# Dried Albanian Beef???



## rgautheir20420 (Feb 5, 2015)

So another thing that my co-worker has wanted me to give a shot. He told me a story from when he was younger living in Albania that he remember his grandmother smoking out in the smokehouse for days.They'd cure thick strips of beef and then smoke them for days over hickory and some heat. His brother in law gave him some and brought it in and it was pretty good. Very heavy hickory smoke flavor and garlic and onion. Also it was pretty salty. 

So we're giving it a shot. I picked up a 2.5 lb chuckie from the store because from what I saw it seemed like it was a similar cut. It's sitting in Cure #1, 2% salt, 1 Tbps of garlic powder and onion powder. This thing is about 2.5 in thick...it's a nice hunk o meat!

Here we go!













20150204_190139.jpg



__ rgautheir20420
__ Feb 5, 2015


----------



## atomicsmoke (Feb 5, 2015)

Sounds like a good plan. How long will you dry/smoke it?

Is it supposed to be salty?


----------



## rgautheir20420 (Feb 5, 2015)

atomicsmoke said:


> Sounds like a good plan. How long will you dry/smoke it?
> 
> Is it supposed to be salty?


From what he remembers and what I tasted, yes it was salty. I plan to do a small fry test after the curing period is over. I don't want it over salty so. I can always soak off some of the salt if needed. 

He explained that the stuff would be out there for days, but days on hickory seem to me like it would over smoke. I'll probably use the MES cold smoker attachment for this one and pick up a 20 lb bag of hickory pellets from HD. I'm thinking a 12 hour cold smoke and then back into the fridge. The next day I'll do another smoke and that's when I'll bring it up to IT for eating. Thoughts?


----------



## gary s (Feb 5, 2015)

Count me in I'll be watching

gary


----------



## atomicsmoke (Feb 5, 2015)

I assume the final product is dried chewy meat ....like bresaola, isn't it?

At 2% yours won't be salty.


----------



## rgautheir20420 (Feb 5, 2015)

atomicsmoke said:


> I assume the final product is dried chewy meat ....like bresaola, isn't it?


Well it's a fully cooked product. I guess I could liken it to a tender piece of jerky...just not quite as dry. Does that make sense?

This is sort of the reason I used the chuckie instead of something with very little fat. When he brought it in a sliced it, I could pull my slices apart pretty easily. Something he said they'd do a lot was put it on the fire that his grandmother had going and sizzle it up and it was good. That definitely leads me down the road of slow cooked and long smoked.


----------



## atomicsmoke (Feb 5, 2015)

I misunderstood. I thought it was cured dried beef. Sorry. Can't wait for your results.


----------



## rgautheir20420 (Feb 5, 2015)

atomicsmoke said:


> I misunderstood. I thought it was cured dried beef. Sorry. Can't wait for your results.

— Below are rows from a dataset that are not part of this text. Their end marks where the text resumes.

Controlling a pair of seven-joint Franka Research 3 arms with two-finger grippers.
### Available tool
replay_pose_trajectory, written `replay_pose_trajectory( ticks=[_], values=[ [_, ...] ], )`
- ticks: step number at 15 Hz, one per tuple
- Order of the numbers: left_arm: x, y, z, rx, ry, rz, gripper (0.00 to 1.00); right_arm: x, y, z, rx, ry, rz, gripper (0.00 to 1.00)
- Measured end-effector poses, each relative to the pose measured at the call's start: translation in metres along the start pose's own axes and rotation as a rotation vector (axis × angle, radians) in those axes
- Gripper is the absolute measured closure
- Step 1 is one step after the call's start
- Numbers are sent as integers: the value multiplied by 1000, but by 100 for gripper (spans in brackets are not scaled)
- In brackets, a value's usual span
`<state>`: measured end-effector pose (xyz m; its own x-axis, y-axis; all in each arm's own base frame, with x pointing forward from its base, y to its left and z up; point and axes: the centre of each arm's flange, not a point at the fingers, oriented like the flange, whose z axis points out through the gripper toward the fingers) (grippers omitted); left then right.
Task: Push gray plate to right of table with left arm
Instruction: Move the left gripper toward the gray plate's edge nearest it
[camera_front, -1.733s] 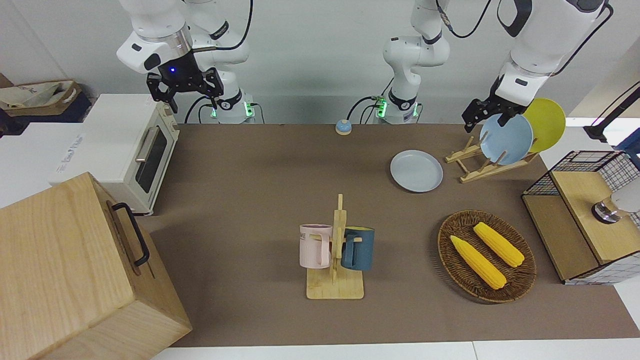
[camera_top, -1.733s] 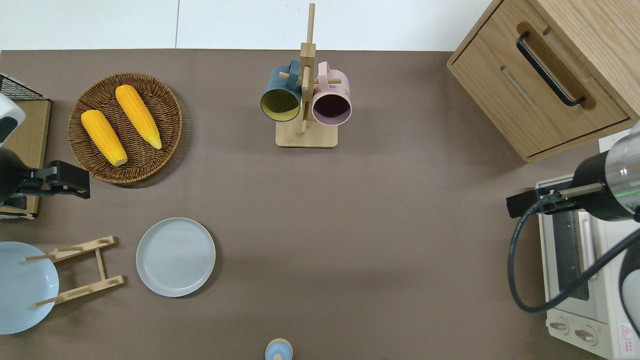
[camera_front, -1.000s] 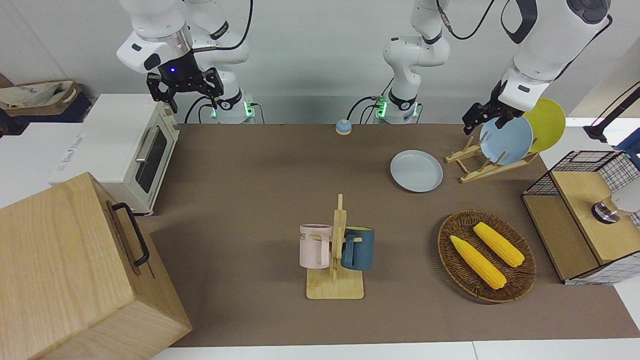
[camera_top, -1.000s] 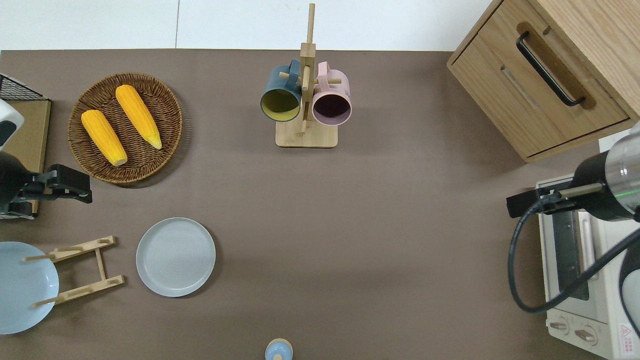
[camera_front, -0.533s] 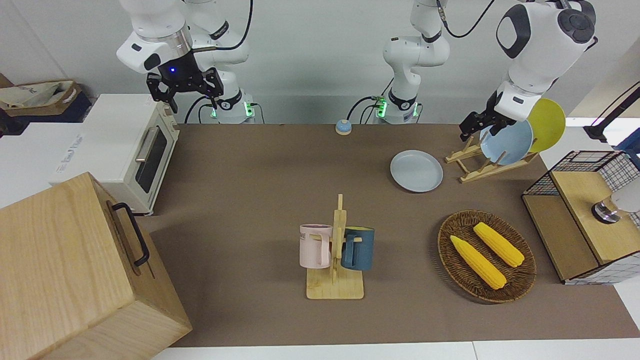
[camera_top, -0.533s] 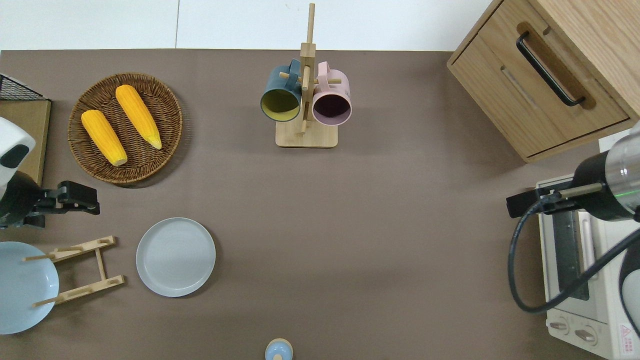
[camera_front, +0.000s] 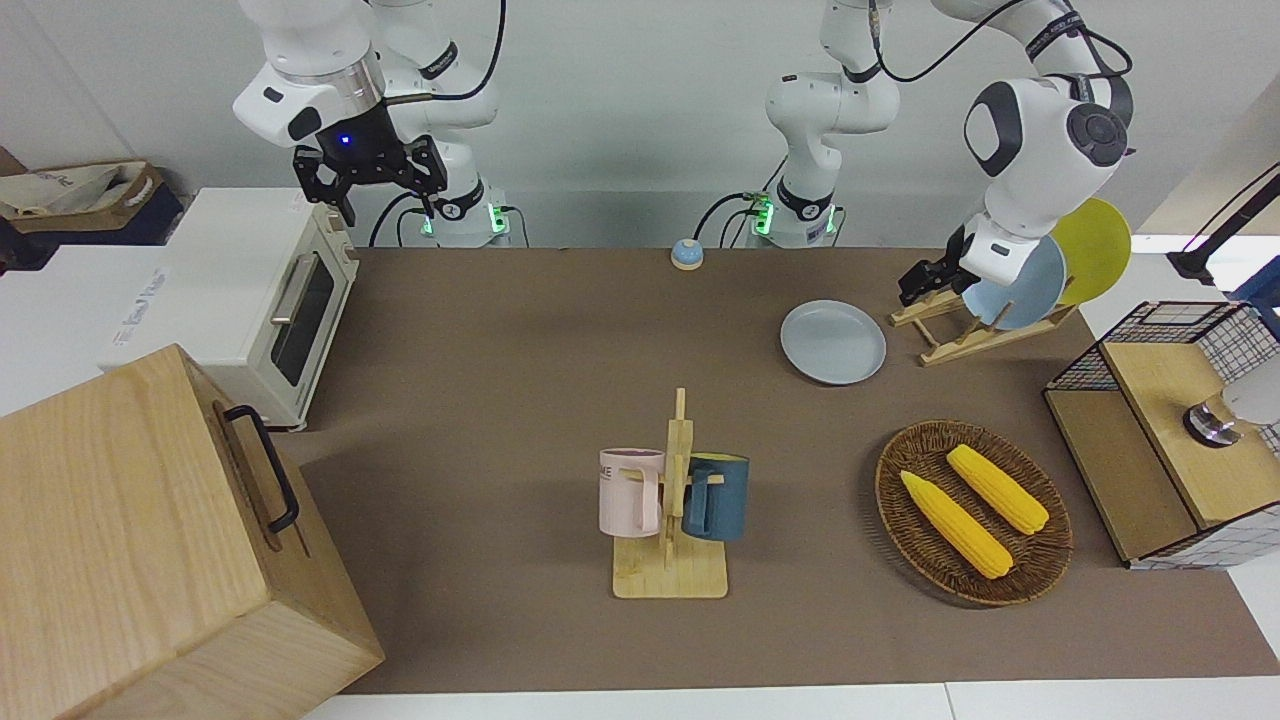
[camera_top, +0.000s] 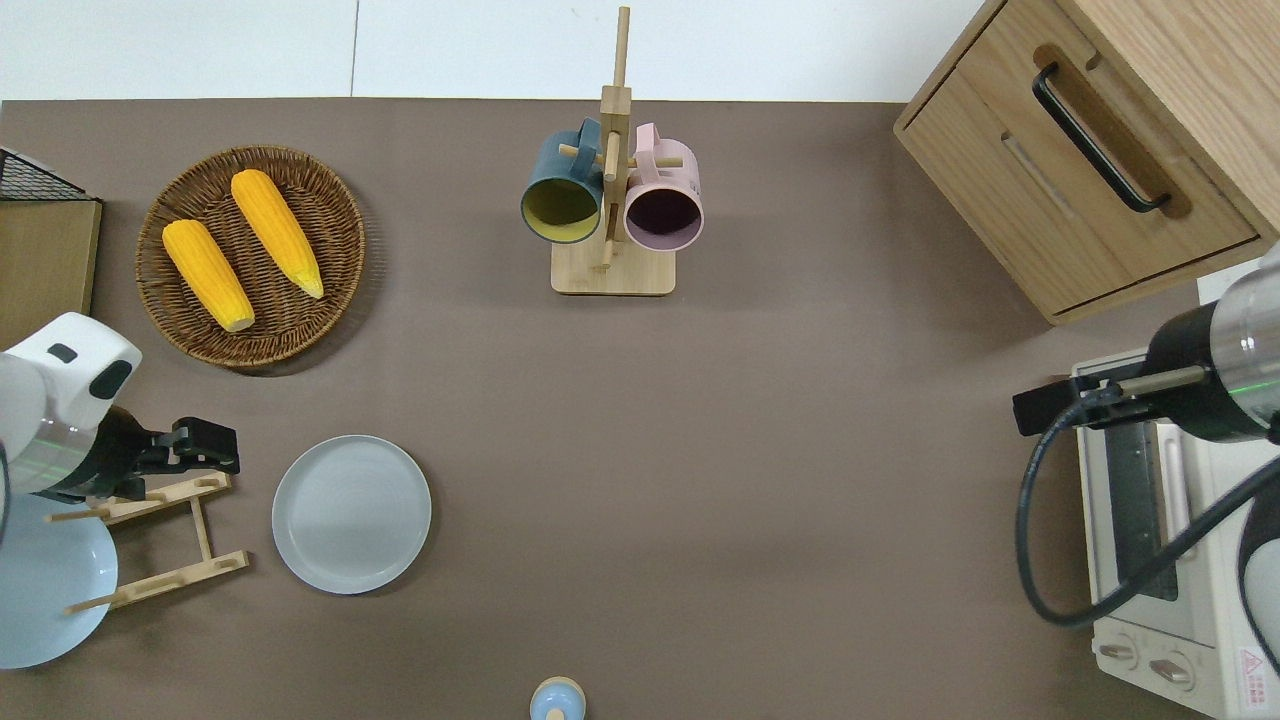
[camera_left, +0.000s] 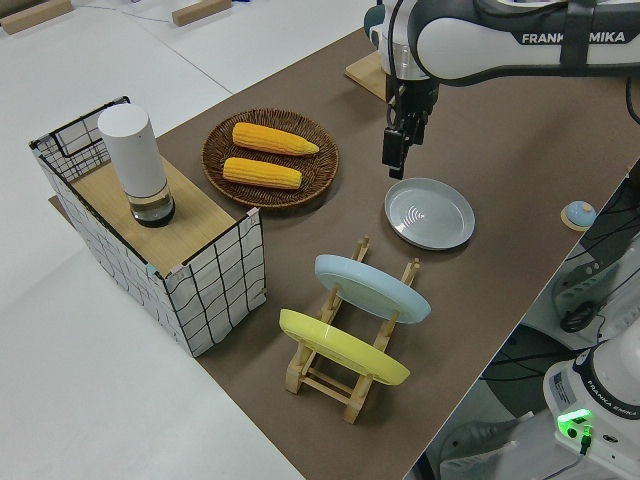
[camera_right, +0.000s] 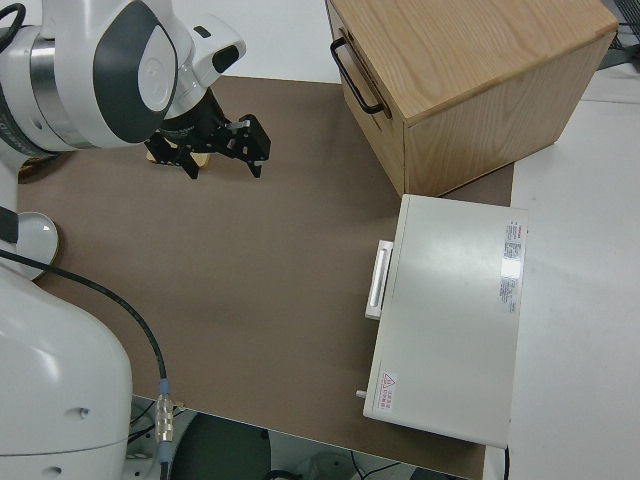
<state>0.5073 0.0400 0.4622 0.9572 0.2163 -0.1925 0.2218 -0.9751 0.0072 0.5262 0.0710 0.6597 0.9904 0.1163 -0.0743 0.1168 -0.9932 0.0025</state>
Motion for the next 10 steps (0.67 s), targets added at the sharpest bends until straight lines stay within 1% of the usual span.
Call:
replay_pose_trajectory(
  ticks=[4, 5, 10],
  values=[
    [-2, 0, 46, -5, 36, 4, 0, 0, 0, 0, 0, 0, 0, 1],
    [-4, 1, 62, -6, 46, 7, 0, 0, 0, 0, 0, 0, 0, 1],
    [-12, 1, 106, -7, 70, 21, 0, 0, 0, 0, 0, 0, 0, 1]
  ],
)
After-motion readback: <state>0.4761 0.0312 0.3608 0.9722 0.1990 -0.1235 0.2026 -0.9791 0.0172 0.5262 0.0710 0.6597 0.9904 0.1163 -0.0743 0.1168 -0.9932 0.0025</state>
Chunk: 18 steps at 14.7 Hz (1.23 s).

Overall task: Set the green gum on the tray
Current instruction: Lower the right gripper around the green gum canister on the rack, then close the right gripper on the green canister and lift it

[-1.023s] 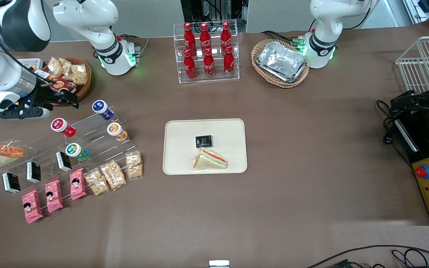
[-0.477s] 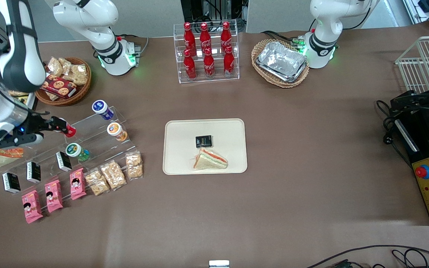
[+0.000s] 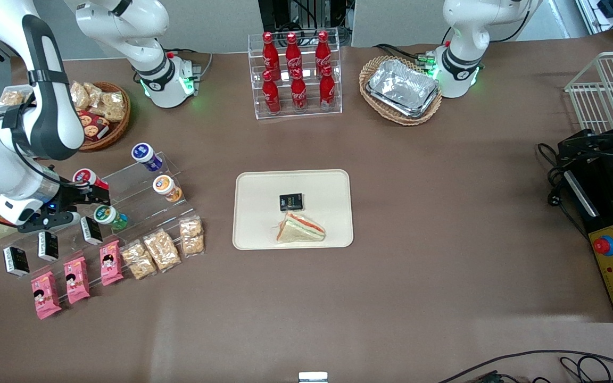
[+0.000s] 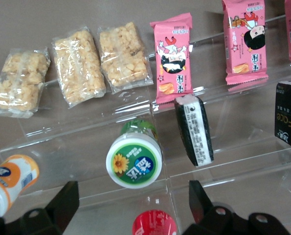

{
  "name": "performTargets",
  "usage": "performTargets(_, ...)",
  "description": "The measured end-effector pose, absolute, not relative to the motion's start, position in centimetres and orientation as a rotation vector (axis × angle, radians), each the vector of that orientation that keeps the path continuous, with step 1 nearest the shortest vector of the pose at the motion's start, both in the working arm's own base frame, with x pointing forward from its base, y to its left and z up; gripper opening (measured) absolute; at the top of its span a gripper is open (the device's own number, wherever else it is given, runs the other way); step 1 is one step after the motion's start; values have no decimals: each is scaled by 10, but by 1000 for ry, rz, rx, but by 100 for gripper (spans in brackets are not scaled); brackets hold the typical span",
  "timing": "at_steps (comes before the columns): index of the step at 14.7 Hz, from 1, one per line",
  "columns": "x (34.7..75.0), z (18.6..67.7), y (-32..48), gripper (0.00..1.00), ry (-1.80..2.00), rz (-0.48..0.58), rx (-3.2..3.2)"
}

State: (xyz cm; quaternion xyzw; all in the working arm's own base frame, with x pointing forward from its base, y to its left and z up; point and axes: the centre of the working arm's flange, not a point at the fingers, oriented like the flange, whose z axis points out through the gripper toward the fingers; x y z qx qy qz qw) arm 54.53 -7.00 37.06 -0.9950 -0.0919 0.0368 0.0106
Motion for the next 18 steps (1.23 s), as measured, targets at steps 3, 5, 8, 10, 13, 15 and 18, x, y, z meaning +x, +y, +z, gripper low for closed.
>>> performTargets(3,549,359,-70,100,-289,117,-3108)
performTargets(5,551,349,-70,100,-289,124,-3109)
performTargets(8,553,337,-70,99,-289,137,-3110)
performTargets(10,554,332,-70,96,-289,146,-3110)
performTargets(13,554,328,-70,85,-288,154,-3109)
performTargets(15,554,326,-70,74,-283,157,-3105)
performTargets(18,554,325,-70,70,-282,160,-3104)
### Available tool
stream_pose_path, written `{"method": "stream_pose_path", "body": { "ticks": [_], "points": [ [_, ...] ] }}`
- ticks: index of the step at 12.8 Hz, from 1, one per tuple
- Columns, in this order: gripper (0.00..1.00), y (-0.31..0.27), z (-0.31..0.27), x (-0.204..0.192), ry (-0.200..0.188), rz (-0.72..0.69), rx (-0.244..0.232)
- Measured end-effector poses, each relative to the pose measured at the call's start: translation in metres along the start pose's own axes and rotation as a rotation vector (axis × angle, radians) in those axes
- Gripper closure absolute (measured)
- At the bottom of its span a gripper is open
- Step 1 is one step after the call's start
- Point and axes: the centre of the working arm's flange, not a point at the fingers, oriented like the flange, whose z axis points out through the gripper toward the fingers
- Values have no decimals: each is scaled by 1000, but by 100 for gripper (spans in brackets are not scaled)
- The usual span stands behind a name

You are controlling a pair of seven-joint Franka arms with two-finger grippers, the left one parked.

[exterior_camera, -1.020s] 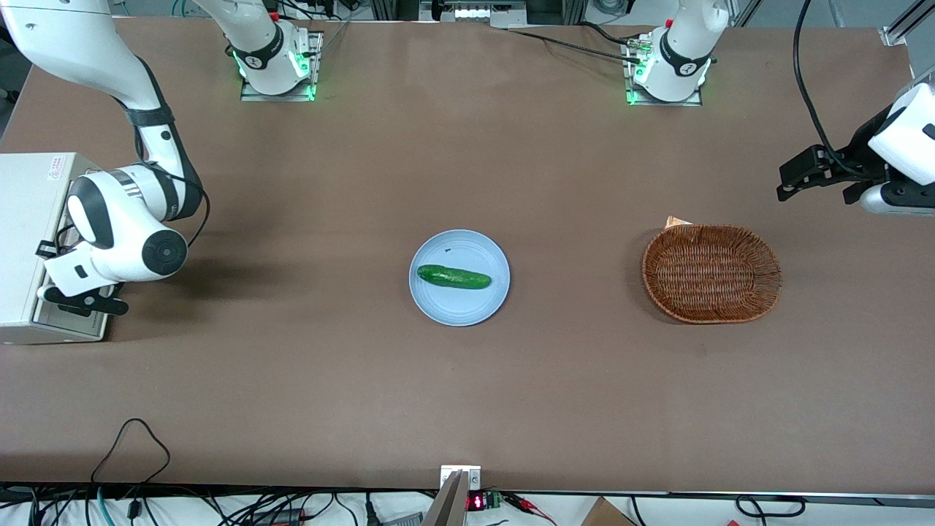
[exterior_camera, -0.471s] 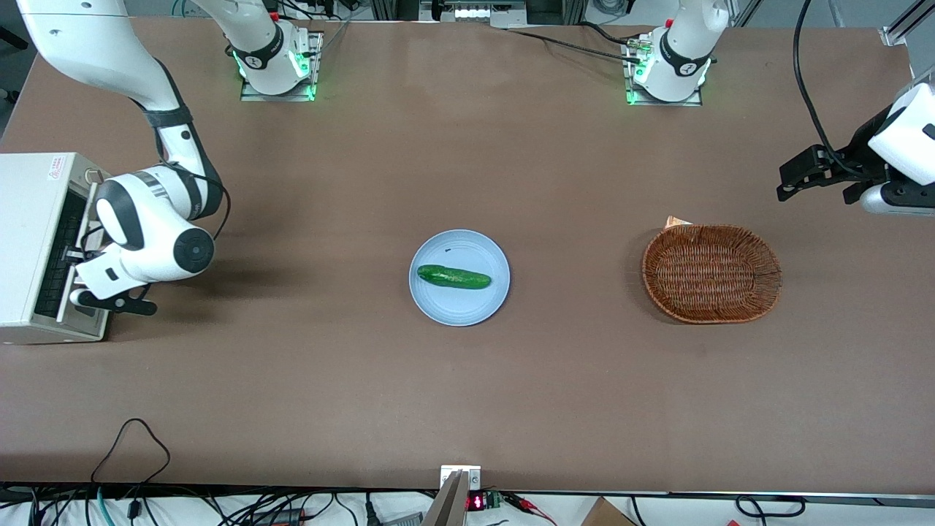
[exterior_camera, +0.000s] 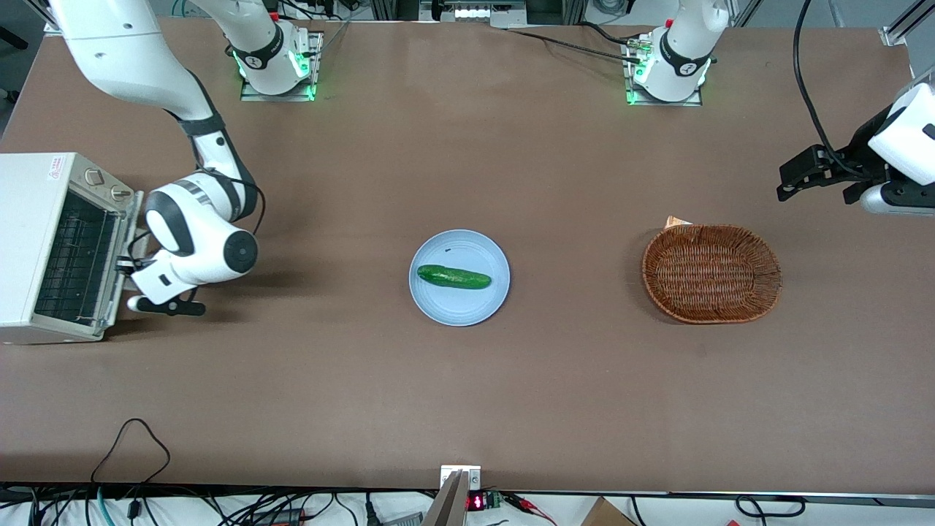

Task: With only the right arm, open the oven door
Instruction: 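Pull the door handle down with the right gripper, swinging the door open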

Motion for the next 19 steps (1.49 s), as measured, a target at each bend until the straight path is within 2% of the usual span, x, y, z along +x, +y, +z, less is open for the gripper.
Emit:
{"method": "stream_pose_path", "body": {
  "ticks": [3,6,8,12,19],
  "points": [
    [99,-14,1,2,-20,-2,29],
    [99,-24,3,3,-21,-11,36],
    [99,-33,5,4,-25,-14,61],
    [99,-52,12,4,-66,-10,114],
    [99,-78,25,0,-85,-41,128]
  ]
}}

Ah ok. Yeah this isn't a dried product like a breseola....although that might be a fun next time around! I'll be sure to keep the thread up to date.


----------



## themule69 (Feb 5, 2015)

I look forward to seeing this. I'm betting it should be good.

Happy smoken.

David


----------



## rgautheir20420 (Feb 13, 2015)

So it's out the cure. I cut it up into some thick strips and it's sitting on the MES rack in the back fridge until I start the smoke tomorrow. Looking at doing 2 full AMNPS worth of hickory. 

The picture shows prefect cure penetration throughout. I'm guessing the brown exterior is from oxidation and coloring from the spices. I trimmed it just a bit and the onion comes through nicely. I'll say this....cured beef smells much different than cured pork!













20150213_185954.jpg



__ rgautheir20420
__ Feb 13, 2015


----------



## gary s (Feb 13, 2015)

Looking Good

Gary


----------



## rgautheir20420 (Feb 13, 2015)

gary s said:


> Looking Good
> 
> Gary



Thanks Gary


----------



## pc farmer (Feb 13, 2015)

Looks great.   Cured nicely.


----------



## rgautheir20420 (Feb 15, 2015)

Ok here's the final product. Smoked for about 16 hours with my MES at 100 and then just pulled and finished to 140 in the oven. Intense smoke flavor with a salty onion flavor. Cut across the grain they are nice and tender. My buddy loves them and says it's better than the stuff his brother in law have him that he'd shared with me. Some in progress smoking shots and money shot. 













20150215_065841.jpg



__ rgautheir20420
__ Feb 15, 2015


















20150215_122303.jpg



__ rgautheir20420
__ Feb 15, 2015


















20150215_135909.jpg



__ rgautheir20420
__ Feb 15, 2015


----------



## timberjet (Feb 15, 2015)

Wow that looks great. Beef Bacon Albanian style.


----------



## gary s (Feb 15, 2015)

Looks Great, making me hungry

Gary


----------